Looking for that internationally savvy palindrome checker....

by Michael S. Kaplan, published on 2005/04/28 10:42 -07:00, original URI: http://blogs.msdn.com/michkap/archive/2005/04/28/413019.aspx


Jonathan Payne asked if I had an international thought about the palindrome pseudo interview question at this site:

http://channel9.msdn.com/ShowPost.aspx?PostID=19171  

I did. :-)

Using the new StringInfo stuff in Whidbey Beta 2:


bool IsPalindrome(string st) {
    StringInfo si = new StringInfo(st);
    int count = si.LengthInTextElements;

    if (count == 0) return false;

    for (int i = 0; i < (count / 2); i++) {
        string st1 = si.SubstringByTextElements(i, 1);
        string st2 = si.SubstringByTextElements(count - i - 1, 1);

        if (CultureInfo.CurrentCulture.CompareInfo.Compare(st1, st2) != 0) {
            return(false);
        }
    }

    return (true);
}

 

Quickest way to handle all those cool issues like cultural sensitivity and combining characters and supplementary characters and such!


# Michael S. Kaplan on Thursday, April 28, 2005 11:42 AM:

By the way, this is a good example of an interesting trick you can do to be impressive interviews in almost any group other than ours -- in most interview loops, devs are imperssed by people who point out the internationsl scenarios in the questions.

Does not work as well in our group, as we may be more likely to find mistakes and then it just looks like you are trying to show off and failing. But it is great in many other cases. :-)

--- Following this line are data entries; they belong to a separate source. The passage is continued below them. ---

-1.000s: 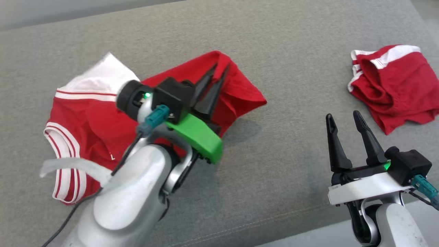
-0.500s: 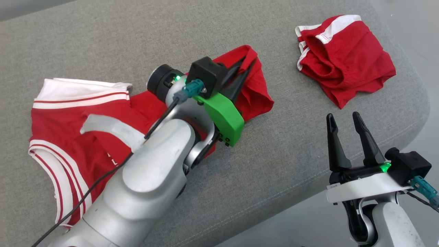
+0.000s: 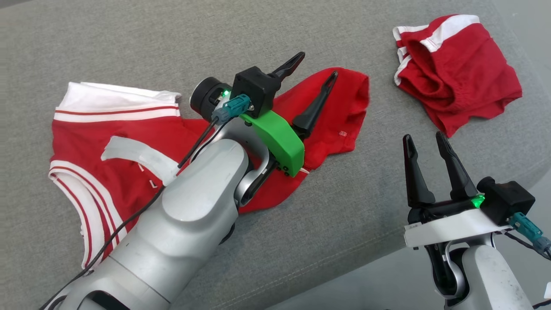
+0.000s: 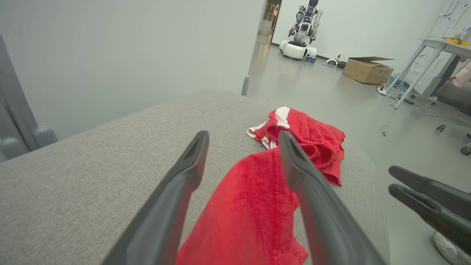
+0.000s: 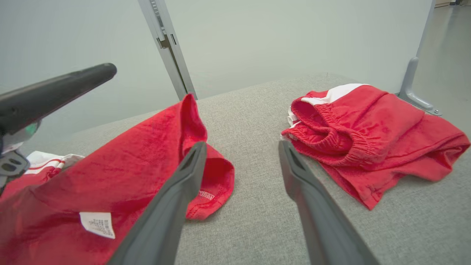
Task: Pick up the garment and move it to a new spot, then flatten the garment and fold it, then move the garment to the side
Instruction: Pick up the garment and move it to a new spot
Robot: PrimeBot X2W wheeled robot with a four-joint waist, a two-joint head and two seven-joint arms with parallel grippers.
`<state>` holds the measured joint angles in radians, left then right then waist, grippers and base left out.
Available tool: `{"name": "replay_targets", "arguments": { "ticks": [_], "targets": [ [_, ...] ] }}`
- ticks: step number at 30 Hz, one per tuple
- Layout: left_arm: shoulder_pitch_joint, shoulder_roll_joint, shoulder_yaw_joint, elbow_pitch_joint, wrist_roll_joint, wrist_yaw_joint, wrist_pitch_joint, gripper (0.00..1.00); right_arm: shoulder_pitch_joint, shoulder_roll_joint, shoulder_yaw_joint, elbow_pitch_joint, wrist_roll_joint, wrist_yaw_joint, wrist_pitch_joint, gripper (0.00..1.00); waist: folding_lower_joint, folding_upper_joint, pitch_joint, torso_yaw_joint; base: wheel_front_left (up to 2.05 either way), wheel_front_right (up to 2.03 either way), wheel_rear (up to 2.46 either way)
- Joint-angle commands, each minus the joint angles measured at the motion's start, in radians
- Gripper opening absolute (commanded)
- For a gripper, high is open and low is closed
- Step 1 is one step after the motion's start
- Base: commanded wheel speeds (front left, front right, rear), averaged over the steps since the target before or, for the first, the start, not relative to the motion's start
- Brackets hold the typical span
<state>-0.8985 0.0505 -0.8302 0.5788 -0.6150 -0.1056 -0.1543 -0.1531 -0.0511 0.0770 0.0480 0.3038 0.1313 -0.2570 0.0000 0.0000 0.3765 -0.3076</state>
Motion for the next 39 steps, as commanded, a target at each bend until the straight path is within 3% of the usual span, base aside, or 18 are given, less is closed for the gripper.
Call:
{"name": "replay_targets", "arguments": {
  "ticks": [1, 5, 8, 19, 24, 32, 39],
  "targets": [
    [-0.021, 0.002, -0.004, -0.013, -0.006, 0.008, -0.018, 1.0, -0.013, -0.001, -0.005, -0.001, -0.008, -0.001, -0.006, 1.0, 0.0, 0.0, -0.01, 0.036, 0.0, 0.0, 0.0],
    [-0.016, 0.005, 0.01, -0.053, 0.005, 0.047, -0.064, 1.0, -0.006, -0.001, -0.015, -0.003, -0.025, -0.001, -0.005, 1.0, 0.0, 0.0, -0.031, 0.087, 0.0, 0.0, 0.0],
    [0.008, 0.04, 0.043, -0.089, 0.006, 0.081, -0.082, 1.0, -0.001, -0.001, -0.018, -0.005, -0.035, -0.001, 0.003, 1.0, 0.0, 0.0, -0.049, 0.123, 0.0, 0.0, 0.0],
    [0.191, 0.225, 0.227, -0.295, 0.015, 0.233, -0.111, 1.0, 0.032, -0.006, -0.037, -0.029, -0.07, -0.001, 0.041, 1.0, 0.0, 0.0, -0.1, 0.236, 0.0, 0.0, 0.0],
    [0.382, 0.299, 0.379, -0.441, 0.017, 0.299, -0.111, 1.0, 0.055, -0.016, -0.045, -0.039, -0.084, -0.001, 0.061, 1.0, 0.0, 0.0, -0.141, 0.271, 0.0, 0.0, 0.0],
    [0.617, 0.299, 0.559, -0.556, 0.048, 0.296, -0.11, 1.0, 0.076, -0.031, -0.042, -0.046, -0.099, -0.001, 0.083, 1.0, 0.0, 0.0, -0.186, 0.297, 0.0, 0.0, 0.0],
    [0.747, 0.271, 0.617, -0.562, 0.104, 0.267, -0.11, 1.0, 0.104, -0.041, -0.031, -0.03, -0.105, -0.001, 0.097, 1.0, 0.0, 0.0, -0.236, 0.302, 0.0, 0.0, 0.0]
  ]
}}
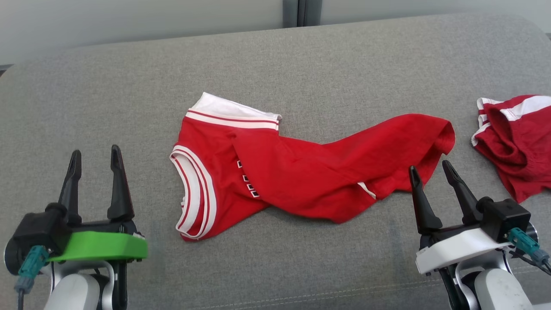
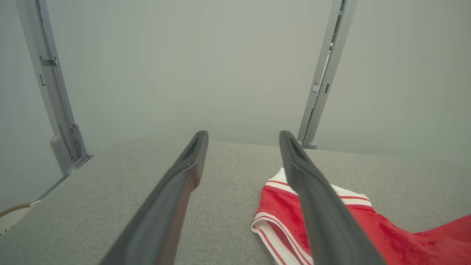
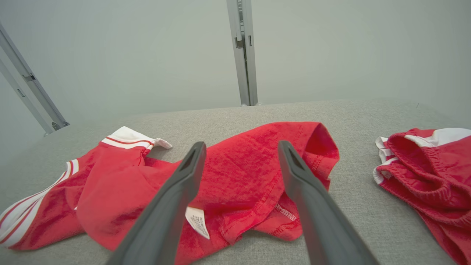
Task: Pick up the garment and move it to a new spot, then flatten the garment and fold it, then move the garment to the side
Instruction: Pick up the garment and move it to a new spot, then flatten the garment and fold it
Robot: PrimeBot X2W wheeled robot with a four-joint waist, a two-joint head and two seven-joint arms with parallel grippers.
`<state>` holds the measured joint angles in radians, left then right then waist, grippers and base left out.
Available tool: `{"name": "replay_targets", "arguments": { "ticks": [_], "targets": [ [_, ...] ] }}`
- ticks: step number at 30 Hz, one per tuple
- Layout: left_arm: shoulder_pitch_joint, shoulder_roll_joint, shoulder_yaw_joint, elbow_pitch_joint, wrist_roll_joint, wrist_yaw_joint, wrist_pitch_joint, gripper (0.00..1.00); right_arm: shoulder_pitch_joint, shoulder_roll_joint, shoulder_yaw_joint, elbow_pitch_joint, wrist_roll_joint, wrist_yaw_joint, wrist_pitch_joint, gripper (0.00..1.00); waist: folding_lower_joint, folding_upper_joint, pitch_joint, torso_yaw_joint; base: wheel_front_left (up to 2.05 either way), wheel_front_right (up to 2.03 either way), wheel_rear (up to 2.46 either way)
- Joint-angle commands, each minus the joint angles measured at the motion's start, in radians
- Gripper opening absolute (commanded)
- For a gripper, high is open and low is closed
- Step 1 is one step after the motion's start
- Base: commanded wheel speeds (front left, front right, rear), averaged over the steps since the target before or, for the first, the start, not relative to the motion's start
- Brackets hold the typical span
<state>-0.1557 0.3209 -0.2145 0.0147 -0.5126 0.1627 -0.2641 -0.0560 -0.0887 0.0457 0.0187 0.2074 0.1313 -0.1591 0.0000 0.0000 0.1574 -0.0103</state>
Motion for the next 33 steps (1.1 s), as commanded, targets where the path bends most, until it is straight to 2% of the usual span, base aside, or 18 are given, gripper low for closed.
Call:
{"name": "replay_targets", "arguments": {
  "ticks": [1, 16, 33],
  "targets": [
    [0.02, -0.004, 0.008, 0.003, 0.012, -0.004, 0.0, 1.0, 0.013, -0.005, 0.002, 0.001, -0.009, -0.001, 0.003, 1.0, 0.0, 0.0, -0.025, 0.005, 0.0, 0.0, 0.0],
    [0.169, -0.076, 0.084, 0.044, 0.101, -0.1, 0.0, 1.0, 0.109, -0.003, -0.004, -0.009, -0.017, -0.001, 0.032, 1.0, 0.0, 0.0, -0.125, 0.007, 0.0, 0.0, 0.0],
    [0.177, -0.08, 0.073, 0.095, 0.12, -0.133, 0.0, 1.0, 0.138, 0.005, -0.022, -0.049, -0.022, -0.001, 0.051, 1.0, 0.0, 0.0, -0.142, 0.017, 0.0, 0.0, 0.0]
  ]
}}
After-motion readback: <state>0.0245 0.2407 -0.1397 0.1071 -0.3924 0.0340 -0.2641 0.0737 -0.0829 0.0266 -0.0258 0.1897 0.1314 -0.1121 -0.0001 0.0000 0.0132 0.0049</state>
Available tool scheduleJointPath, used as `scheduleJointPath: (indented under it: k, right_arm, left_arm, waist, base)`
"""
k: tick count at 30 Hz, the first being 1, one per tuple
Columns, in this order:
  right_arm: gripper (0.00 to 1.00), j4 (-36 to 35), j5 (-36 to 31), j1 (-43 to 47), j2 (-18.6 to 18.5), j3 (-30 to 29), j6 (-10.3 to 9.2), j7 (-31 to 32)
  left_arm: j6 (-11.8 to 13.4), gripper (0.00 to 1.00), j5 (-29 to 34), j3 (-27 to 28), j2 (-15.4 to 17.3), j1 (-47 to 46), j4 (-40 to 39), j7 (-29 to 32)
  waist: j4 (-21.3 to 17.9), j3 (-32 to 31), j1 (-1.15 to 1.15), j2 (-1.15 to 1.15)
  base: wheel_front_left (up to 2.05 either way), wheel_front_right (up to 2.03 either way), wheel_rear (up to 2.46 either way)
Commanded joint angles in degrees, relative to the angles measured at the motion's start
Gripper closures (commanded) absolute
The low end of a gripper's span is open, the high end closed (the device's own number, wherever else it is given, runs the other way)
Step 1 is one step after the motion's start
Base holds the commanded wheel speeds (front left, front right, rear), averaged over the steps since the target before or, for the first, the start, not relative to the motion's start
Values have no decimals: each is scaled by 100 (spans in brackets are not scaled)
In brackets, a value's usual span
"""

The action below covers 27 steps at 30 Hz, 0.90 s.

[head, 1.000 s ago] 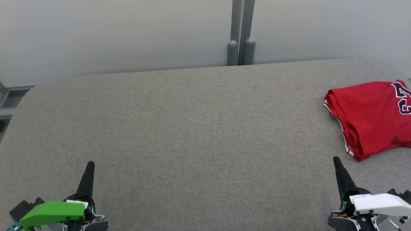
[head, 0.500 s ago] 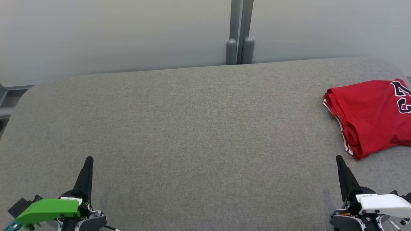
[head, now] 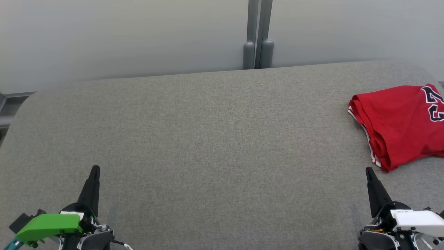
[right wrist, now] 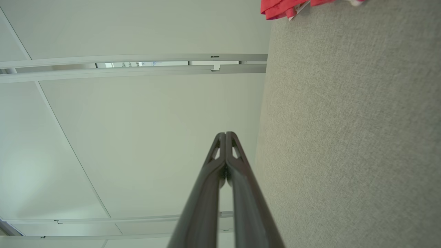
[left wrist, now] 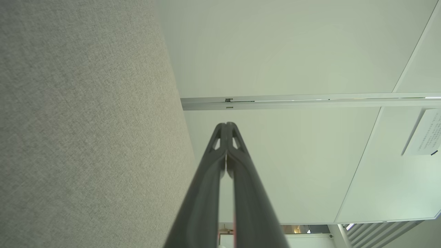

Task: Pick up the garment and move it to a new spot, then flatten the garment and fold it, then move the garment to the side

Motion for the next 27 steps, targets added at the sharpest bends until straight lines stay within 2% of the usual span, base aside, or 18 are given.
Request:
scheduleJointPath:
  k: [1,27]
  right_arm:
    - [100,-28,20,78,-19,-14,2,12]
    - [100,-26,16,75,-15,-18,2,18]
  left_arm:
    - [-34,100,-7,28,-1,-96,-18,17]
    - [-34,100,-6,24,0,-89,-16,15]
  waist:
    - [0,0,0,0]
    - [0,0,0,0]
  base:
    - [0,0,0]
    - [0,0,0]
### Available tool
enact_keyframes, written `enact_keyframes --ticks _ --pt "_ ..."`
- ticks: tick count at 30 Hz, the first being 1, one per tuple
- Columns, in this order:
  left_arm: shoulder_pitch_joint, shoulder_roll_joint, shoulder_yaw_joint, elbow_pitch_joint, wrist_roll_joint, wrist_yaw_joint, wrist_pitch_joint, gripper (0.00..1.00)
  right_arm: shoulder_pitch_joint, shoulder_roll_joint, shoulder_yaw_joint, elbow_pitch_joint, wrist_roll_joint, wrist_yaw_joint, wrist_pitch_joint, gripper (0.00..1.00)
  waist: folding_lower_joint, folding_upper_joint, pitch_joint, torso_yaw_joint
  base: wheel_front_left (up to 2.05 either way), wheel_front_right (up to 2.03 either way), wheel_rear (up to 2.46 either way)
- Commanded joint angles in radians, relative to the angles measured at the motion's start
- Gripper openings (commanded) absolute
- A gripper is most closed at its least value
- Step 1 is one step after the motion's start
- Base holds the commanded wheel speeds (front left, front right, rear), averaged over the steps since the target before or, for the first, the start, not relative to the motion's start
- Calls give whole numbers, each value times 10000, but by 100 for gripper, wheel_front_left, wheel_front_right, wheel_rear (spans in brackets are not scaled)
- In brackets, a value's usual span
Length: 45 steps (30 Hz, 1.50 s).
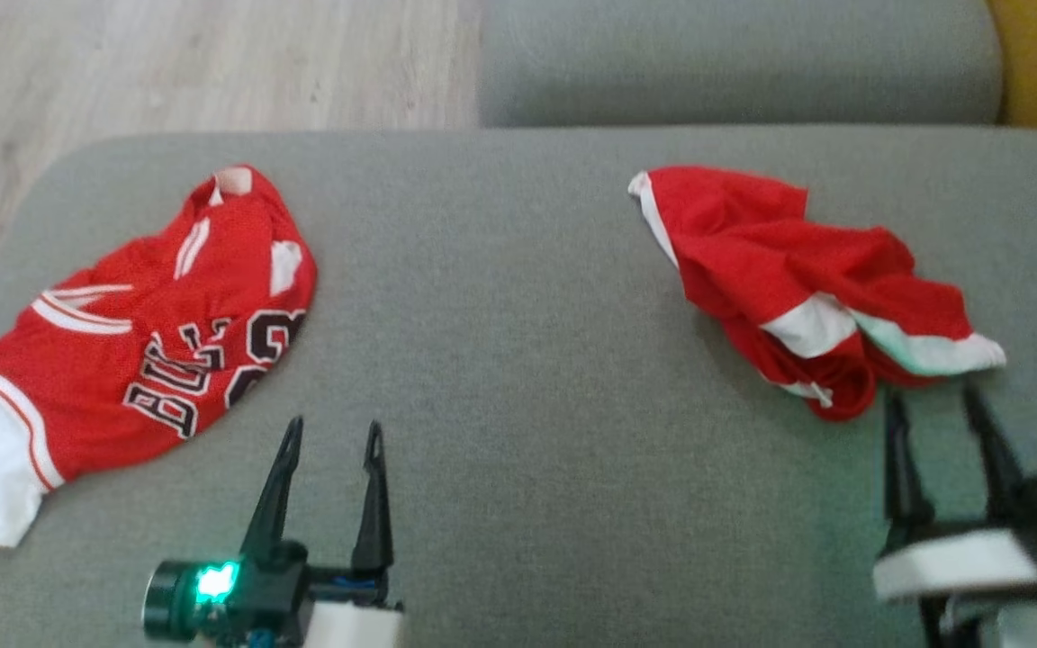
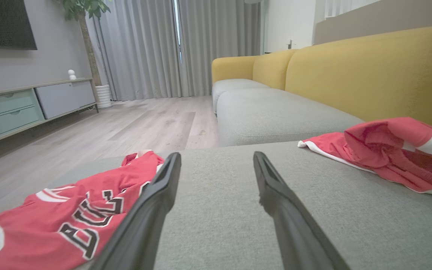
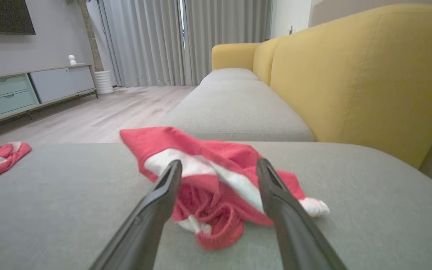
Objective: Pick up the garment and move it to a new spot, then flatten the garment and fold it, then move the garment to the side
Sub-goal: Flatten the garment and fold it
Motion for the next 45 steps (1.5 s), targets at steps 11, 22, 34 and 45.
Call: enact_keyframes --ticks 11,22,34,45 --pt "-1828 -66 -529 -91 -56 226 -63 100 -4060 -717 -2342 3294 -1381 -7 139 100 1 0 2154 -259 0 0 0" --pt "-2372 -66 -833 133 -91 214 -63 100 -6052 -1200 -3372 6353 -1843 -7 1557 100 1 0 2720 -198 0 0 0" --pt "-2172 -66 -950 338 -347 441 -63 100 -6617 -919 -1099 5698 -1553 -7 892 0 1 0 1604 -5 0 0 0" --pt "-1686 -66 -973 2 -677 533 -63 100 -7500 -84 2924 1932 607 -7 1977 0 1 0 475 383 0 0 0"
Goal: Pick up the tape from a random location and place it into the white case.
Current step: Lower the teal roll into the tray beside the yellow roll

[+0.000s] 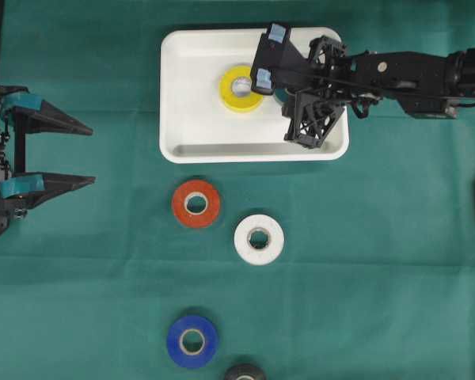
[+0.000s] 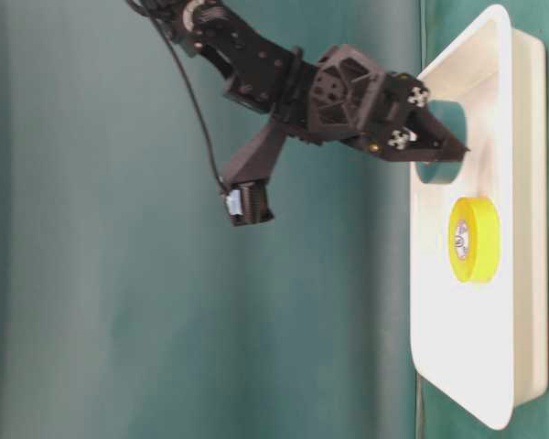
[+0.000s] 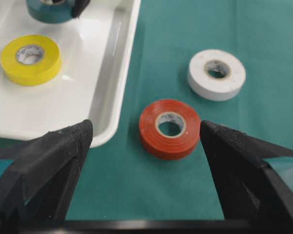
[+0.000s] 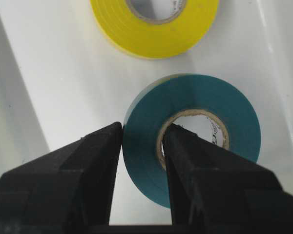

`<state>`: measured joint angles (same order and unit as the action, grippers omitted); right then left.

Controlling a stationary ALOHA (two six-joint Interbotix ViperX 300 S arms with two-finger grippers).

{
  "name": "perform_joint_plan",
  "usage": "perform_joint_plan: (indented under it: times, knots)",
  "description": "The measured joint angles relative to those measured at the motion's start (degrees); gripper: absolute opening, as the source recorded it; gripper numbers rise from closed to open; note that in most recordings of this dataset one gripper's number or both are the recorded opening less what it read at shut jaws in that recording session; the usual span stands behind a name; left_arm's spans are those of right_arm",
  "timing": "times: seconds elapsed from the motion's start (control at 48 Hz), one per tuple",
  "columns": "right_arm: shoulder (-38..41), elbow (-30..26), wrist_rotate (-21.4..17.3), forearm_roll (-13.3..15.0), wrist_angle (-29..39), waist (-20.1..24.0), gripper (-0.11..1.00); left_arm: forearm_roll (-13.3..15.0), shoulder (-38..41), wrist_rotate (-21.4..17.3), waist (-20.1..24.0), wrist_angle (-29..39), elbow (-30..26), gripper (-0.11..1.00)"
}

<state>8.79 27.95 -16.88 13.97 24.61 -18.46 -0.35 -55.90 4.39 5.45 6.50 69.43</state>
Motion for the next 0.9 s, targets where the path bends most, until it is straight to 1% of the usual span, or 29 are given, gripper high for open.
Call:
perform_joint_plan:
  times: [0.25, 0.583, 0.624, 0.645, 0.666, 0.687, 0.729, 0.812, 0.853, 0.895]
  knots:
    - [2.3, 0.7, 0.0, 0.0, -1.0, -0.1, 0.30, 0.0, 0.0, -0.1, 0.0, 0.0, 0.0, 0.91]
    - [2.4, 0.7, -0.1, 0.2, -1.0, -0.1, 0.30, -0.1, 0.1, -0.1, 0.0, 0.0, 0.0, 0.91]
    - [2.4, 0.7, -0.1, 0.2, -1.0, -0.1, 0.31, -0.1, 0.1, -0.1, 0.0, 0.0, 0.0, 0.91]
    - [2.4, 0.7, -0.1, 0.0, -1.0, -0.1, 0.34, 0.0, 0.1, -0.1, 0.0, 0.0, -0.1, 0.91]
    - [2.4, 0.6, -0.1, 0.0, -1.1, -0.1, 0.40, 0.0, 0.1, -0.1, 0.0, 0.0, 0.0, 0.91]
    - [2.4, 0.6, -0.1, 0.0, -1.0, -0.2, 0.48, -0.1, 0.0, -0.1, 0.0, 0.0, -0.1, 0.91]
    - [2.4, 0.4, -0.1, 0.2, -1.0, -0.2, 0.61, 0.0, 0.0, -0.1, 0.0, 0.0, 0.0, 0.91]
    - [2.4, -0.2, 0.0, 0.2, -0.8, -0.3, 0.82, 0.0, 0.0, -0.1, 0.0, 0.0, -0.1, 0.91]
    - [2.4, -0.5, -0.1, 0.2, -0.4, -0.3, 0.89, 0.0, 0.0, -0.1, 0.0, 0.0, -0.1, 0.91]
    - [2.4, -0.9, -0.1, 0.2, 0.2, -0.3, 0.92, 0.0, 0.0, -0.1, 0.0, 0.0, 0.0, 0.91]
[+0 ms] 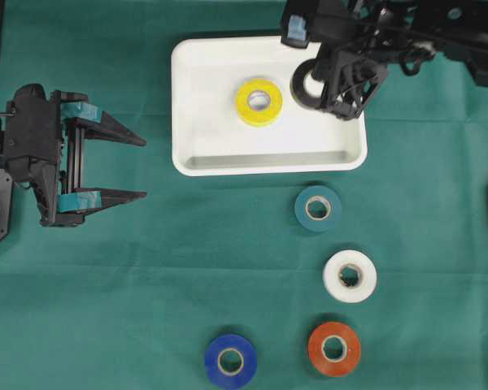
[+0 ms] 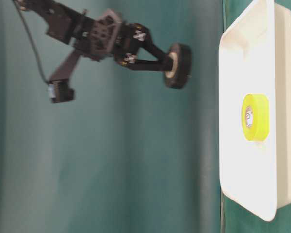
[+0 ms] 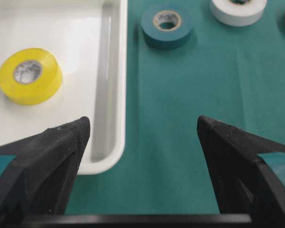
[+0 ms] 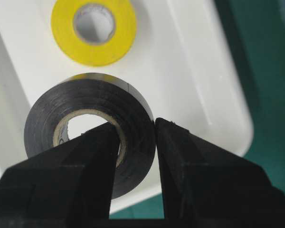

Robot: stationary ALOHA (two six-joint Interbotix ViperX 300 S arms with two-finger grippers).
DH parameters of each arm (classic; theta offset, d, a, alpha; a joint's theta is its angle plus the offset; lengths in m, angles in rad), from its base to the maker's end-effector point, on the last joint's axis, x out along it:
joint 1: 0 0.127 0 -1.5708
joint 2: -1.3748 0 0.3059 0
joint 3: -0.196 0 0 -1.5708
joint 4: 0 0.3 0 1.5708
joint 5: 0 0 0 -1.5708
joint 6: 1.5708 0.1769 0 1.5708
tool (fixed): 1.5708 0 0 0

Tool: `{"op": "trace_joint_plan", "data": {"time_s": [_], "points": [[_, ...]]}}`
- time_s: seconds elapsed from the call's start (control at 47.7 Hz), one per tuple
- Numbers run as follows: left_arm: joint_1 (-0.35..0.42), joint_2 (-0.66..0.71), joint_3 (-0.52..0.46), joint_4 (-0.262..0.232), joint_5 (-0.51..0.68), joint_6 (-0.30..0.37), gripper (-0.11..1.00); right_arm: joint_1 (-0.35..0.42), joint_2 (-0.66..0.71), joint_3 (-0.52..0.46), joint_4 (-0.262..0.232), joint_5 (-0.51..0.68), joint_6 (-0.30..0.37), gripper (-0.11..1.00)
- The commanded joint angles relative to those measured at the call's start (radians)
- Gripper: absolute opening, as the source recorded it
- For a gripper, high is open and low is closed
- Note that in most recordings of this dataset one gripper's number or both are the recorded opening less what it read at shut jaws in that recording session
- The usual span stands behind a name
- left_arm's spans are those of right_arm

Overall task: Pick up the tape from a random location and place it into the white case.
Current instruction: 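Lower the black tape beside the yellow tape and open the right gripper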

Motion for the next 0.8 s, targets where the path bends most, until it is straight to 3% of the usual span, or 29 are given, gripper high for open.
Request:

# ronab49 on Thursday, April 28, 2005 1:54 PM:

you will get better performance (for a non-opitimizing compiler) and a more reaable code if you manually move the calculation of the for loop length before the for loop:

...
int nComparision = ((count % 2 != 0) ? count - 1 : count) / 2;
for (int i = 0; i < nComparisons; i++) {
...

Now, it is easy to see that the first line above is the same as (assuming count is >= 0):
...
int nComparision = count / 2;
...


I do not know about the details of StringInfo functions, but you can get better performance if it is possible to precompute the SubsStringByTextElements(j, 1) for all consecutive values of j, in less time than computing SubsStringByTextElements(j, 1) in some random order. That is, I would write the following code (I also like to consider zero length strings as palindromes):

bool IsPalindrome(string st) {
StringInfo si = new StringInfo(st);
int count = si.LengthInTextElements;

TextElementEnumerator k=si.GetTextElementEnumerator(st);

vector <string *> precomp_st;
int count=0;
do {
precomp_st[count++] = k.GetTextElement();
} while (k.MoveNext());

int nComparision = count / 2;

for (int i = 0; i < nComparisons; i++) {
if (CultureInfo.CurrentCulture.CompareInfo.Compare(*precomp_st[i], *precomp_st[count-i-1]) != 0)
return(false);
}

return (true);
}

# Michael S. Kaplan on Thursday, April 28, 2005 2:14 PM:

Interesting -- of course creating another object (a text element enumerator) when you already did the work to create an object that has the divisions might negatively impact some of the perf gains....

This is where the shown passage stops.